Il dit, et soudain il convoque le peuple et le sénat. Cependant il cache le présage funeste sous le laurier de la paix qu'a donné la victoire ; il monte sur un tertre que ses soldats robustes viennent d'élever, et, après avoir, selon l'usage antique, invoqué les dieux :
« Romains, dit-il, ici même est un homme qui, si vous ne le chassez de la ville, sera votre roi. Cet homme, je vous le désignerai plutôt par un signe que par son nom : des cornes s'élèvent sur sa tête. L'augure vous avertit que, s'il entre dans Rome, il y donnera ses lois. Il pouvait y paraître, les portes étaient ouvertes ; je l'en ai empêché ; et cependant personne ne lui est attaché de plus près que moi. Romains, défendez-lui votre ville ; et si vous le jugez coupable, chargez-le de fortes chaînes ou mettez fin à vos alarmes par la mort du tyran. »
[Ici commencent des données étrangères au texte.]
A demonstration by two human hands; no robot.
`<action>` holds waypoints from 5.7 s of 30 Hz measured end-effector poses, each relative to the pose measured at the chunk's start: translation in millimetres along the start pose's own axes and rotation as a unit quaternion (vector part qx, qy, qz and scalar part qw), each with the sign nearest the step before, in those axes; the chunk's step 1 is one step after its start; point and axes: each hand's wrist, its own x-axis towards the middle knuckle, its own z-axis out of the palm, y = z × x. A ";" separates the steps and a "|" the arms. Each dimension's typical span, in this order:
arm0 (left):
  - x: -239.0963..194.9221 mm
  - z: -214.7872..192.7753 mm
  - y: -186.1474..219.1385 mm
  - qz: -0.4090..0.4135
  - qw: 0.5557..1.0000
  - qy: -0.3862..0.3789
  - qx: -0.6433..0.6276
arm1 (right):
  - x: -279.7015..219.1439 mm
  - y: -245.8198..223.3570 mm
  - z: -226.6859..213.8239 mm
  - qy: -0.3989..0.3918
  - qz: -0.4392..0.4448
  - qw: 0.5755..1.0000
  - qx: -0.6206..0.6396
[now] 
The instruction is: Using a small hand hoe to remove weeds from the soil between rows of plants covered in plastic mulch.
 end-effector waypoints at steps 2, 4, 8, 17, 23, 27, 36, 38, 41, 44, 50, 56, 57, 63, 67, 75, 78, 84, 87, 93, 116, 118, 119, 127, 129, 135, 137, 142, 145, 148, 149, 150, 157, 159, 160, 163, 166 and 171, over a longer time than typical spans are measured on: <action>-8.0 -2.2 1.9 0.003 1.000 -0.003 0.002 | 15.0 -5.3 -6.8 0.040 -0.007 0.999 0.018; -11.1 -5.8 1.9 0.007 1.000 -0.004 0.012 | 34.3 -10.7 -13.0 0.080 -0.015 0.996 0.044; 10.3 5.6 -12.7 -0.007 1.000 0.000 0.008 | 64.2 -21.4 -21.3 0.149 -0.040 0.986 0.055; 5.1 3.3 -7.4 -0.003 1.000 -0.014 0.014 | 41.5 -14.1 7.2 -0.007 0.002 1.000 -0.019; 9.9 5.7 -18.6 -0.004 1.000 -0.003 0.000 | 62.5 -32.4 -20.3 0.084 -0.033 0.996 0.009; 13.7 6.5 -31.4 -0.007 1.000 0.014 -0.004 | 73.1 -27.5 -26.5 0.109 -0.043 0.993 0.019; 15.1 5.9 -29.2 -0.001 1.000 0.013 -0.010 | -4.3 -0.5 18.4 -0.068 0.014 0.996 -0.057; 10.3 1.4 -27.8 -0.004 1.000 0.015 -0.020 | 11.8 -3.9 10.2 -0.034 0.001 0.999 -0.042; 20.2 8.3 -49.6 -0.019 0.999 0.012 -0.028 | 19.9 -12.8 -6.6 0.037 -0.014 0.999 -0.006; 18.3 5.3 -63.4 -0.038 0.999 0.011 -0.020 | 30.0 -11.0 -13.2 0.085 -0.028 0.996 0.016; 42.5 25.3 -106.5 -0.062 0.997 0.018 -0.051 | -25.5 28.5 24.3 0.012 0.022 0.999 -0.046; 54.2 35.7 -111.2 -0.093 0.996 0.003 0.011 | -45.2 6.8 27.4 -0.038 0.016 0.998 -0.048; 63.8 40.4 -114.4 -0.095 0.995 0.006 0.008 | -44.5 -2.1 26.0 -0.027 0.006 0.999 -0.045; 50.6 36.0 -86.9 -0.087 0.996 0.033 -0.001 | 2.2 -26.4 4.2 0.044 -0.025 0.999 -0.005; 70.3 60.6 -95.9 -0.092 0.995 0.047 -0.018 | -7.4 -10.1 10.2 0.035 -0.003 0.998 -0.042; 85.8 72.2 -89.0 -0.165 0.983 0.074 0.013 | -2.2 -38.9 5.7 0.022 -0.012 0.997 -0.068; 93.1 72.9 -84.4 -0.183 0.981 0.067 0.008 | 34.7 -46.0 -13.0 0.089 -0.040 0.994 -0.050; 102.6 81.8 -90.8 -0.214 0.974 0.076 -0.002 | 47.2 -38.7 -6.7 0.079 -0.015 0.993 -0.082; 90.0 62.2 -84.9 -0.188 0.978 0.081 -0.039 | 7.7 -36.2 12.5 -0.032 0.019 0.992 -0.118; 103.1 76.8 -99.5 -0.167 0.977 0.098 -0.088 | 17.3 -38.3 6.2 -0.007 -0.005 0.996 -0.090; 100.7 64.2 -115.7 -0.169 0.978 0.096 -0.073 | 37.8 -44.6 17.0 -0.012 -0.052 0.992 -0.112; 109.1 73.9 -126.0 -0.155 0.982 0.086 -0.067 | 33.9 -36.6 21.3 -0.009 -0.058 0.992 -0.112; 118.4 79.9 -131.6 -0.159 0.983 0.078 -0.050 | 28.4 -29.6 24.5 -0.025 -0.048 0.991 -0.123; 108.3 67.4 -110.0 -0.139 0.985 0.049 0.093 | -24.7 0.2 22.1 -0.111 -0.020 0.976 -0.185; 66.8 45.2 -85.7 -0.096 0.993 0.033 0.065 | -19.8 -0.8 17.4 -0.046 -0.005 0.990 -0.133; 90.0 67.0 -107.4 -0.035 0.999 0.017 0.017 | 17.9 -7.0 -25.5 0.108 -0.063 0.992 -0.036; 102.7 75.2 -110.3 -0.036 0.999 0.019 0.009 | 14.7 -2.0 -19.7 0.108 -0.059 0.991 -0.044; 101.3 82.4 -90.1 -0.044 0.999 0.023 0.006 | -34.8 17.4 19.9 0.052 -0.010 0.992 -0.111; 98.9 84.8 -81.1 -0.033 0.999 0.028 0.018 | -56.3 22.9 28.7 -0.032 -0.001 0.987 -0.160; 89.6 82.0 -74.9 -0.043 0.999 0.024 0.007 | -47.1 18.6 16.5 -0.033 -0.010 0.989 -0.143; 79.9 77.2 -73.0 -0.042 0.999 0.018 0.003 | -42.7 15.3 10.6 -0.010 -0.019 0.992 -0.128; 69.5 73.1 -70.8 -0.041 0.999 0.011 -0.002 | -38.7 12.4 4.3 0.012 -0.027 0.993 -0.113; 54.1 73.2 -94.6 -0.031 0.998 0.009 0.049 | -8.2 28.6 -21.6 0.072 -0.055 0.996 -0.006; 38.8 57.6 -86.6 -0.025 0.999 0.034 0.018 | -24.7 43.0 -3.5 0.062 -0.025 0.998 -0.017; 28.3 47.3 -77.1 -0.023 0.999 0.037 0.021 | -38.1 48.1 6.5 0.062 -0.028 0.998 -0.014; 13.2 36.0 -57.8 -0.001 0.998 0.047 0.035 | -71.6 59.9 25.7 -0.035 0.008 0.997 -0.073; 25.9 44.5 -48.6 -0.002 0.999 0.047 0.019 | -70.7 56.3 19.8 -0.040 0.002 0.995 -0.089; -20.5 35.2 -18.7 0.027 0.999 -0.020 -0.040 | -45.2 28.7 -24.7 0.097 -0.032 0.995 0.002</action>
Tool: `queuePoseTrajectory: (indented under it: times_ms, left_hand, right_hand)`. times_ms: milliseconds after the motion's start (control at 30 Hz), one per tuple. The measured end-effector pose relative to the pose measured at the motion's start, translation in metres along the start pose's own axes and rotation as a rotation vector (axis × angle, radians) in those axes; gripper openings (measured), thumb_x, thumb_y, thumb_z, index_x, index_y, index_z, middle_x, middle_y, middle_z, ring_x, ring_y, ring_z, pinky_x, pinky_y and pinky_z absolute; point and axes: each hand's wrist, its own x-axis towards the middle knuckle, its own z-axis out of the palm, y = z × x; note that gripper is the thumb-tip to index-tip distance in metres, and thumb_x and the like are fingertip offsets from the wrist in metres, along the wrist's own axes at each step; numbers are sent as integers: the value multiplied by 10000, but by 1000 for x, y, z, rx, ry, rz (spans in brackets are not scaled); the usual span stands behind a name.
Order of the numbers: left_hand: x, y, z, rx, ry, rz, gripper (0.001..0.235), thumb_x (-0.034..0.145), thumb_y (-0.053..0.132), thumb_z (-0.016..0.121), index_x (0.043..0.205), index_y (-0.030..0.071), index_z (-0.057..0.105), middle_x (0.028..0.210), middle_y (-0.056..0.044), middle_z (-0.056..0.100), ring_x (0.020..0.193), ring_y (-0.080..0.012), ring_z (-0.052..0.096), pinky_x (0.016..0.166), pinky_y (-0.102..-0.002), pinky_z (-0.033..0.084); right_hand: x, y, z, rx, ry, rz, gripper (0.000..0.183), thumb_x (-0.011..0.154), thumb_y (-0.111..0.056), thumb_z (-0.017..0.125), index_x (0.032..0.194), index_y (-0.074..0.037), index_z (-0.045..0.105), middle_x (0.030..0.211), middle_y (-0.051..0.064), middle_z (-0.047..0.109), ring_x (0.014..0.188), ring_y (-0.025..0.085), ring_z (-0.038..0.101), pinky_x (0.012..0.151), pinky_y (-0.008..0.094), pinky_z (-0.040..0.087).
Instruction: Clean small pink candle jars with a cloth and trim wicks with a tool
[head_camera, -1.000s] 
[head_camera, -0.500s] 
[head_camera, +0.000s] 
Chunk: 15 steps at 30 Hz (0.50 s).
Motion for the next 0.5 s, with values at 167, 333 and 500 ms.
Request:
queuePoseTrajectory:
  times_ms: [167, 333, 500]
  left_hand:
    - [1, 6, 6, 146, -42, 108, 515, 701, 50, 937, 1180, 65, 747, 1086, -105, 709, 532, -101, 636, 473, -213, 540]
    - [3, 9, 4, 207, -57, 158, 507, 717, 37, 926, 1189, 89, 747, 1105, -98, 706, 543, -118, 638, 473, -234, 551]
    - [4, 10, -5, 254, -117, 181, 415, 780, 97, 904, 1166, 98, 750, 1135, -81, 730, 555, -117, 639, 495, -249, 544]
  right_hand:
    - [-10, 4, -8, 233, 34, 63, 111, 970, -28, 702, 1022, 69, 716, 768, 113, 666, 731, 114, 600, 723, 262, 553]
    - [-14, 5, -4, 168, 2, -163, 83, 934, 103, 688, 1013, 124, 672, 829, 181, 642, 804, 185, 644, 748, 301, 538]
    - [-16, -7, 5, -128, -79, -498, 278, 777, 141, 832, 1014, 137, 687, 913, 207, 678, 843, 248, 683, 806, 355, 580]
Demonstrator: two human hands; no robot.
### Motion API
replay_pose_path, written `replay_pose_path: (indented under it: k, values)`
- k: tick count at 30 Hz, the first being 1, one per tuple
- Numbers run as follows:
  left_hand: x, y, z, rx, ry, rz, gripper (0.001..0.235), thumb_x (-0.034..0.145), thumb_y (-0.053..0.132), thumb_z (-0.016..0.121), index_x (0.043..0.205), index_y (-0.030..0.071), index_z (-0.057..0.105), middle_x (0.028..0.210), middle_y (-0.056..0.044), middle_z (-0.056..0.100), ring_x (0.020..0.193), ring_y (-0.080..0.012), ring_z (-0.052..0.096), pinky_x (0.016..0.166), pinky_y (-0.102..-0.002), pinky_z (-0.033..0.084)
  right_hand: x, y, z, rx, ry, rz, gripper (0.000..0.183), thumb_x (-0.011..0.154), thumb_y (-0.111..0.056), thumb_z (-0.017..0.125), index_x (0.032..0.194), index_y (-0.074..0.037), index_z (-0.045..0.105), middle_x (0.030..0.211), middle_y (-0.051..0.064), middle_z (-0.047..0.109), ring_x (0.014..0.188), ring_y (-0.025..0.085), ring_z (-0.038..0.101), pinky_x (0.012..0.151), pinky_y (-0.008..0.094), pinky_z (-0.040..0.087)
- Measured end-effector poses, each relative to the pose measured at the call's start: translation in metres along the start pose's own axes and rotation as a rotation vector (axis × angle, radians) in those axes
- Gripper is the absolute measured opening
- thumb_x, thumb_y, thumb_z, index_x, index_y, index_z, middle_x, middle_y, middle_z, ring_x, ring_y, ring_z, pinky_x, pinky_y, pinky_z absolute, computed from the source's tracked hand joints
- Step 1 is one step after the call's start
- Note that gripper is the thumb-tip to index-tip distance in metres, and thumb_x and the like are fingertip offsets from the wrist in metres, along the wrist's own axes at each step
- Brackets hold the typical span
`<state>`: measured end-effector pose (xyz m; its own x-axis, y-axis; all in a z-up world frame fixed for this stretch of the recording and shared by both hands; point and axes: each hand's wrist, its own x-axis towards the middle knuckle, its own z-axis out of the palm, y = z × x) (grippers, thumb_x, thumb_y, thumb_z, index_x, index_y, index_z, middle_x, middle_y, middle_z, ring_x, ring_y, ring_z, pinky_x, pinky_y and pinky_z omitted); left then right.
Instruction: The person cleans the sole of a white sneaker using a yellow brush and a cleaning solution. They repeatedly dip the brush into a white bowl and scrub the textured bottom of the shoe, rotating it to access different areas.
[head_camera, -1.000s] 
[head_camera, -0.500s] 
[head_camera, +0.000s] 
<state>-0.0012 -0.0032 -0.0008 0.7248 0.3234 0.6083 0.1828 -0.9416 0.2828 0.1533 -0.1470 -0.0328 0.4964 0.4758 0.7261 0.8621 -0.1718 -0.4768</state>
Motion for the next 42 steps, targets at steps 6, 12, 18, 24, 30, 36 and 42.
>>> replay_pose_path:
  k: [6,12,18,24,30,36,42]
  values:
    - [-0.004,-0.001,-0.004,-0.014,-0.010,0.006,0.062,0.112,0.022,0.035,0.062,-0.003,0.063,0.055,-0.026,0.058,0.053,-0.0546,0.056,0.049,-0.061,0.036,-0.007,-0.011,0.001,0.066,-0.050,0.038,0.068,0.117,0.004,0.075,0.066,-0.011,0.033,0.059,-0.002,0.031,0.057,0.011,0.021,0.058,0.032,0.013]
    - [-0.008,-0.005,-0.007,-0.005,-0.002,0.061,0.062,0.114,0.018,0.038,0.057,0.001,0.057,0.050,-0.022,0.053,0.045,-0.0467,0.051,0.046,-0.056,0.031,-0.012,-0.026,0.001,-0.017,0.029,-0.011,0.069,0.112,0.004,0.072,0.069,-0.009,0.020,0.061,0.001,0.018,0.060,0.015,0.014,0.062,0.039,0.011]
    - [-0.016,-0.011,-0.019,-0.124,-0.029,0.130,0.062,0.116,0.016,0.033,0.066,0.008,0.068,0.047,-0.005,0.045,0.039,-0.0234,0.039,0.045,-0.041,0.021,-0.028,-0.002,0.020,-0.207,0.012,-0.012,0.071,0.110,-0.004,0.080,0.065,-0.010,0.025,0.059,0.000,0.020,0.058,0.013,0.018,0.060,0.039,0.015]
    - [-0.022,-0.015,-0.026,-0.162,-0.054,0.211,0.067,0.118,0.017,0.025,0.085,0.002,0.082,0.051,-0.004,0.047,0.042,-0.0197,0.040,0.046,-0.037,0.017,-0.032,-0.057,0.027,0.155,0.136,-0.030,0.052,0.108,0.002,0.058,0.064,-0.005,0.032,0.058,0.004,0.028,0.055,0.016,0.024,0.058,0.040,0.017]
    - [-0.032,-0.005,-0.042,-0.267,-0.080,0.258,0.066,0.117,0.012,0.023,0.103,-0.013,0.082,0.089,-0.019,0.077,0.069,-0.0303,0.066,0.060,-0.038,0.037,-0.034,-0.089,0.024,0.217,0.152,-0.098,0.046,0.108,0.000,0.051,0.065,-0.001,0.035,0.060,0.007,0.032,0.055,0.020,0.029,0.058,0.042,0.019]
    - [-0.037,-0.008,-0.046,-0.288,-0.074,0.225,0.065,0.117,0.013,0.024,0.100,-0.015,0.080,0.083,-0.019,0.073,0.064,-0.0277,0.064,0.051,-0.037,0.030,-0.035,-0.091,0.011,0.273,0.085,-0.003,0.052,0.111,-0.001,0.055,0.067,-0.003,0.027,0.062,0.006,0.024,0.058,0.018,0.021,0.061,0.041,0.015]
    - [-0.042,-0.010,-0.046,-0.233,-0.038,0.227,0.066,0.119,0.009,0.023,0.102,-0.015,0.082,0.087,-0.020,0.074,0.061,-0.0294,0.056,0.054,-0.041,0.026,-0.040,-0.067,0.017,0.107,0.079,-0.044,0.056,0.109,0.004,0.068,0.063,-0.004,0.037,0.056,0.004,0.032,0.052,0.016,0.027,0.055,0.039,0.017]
Tel que les sifflements de l'Eurus dans une forêt de pins, ou tel que le bruit sourd des flots de la mer, entendu dans le lointain ; tel est le murmure qui s'élève dans l'assemblée du peuple romain. Mais au milieu des confuses clameurs de la foule frémissante, une voix s'élève, et crie : « Quel est cet homme ? » Tous se regardent les uns les autres, et cherchent des yeux l'homme que son front et l'oracle désignent. Cipus, reprenant la parole : « Celui que vous cherchez, le voici ! » Et, ôtant sa couronne, malgré le peuple, qui veut l'en empêcher, il découvre son front, chargé du signe funeste.
Tous ont baissé les yeux, tous font entendre des gémissements ; et, qui le croirait, le peuple regarde à regret ce front couvert de gloire ; et, ne pouvant souffrir qu'il reste plus longtemps sans honneur, il lui rend et replace lui-même le laurier qui le couvrait.
Ô Cipus ! puisque vous ne pouviez plus entrer dans Rome, le sénat voulut honorer votre vertu, et vous décerna autant de terrain que pouvait en enfermer un sillon tracé par la charrue depuis le lever du soleil jusqu'à son coucher, et fit graver, sur les portes d'airain de la ville, votre image, pour perpétuer la mémoire de cet événement.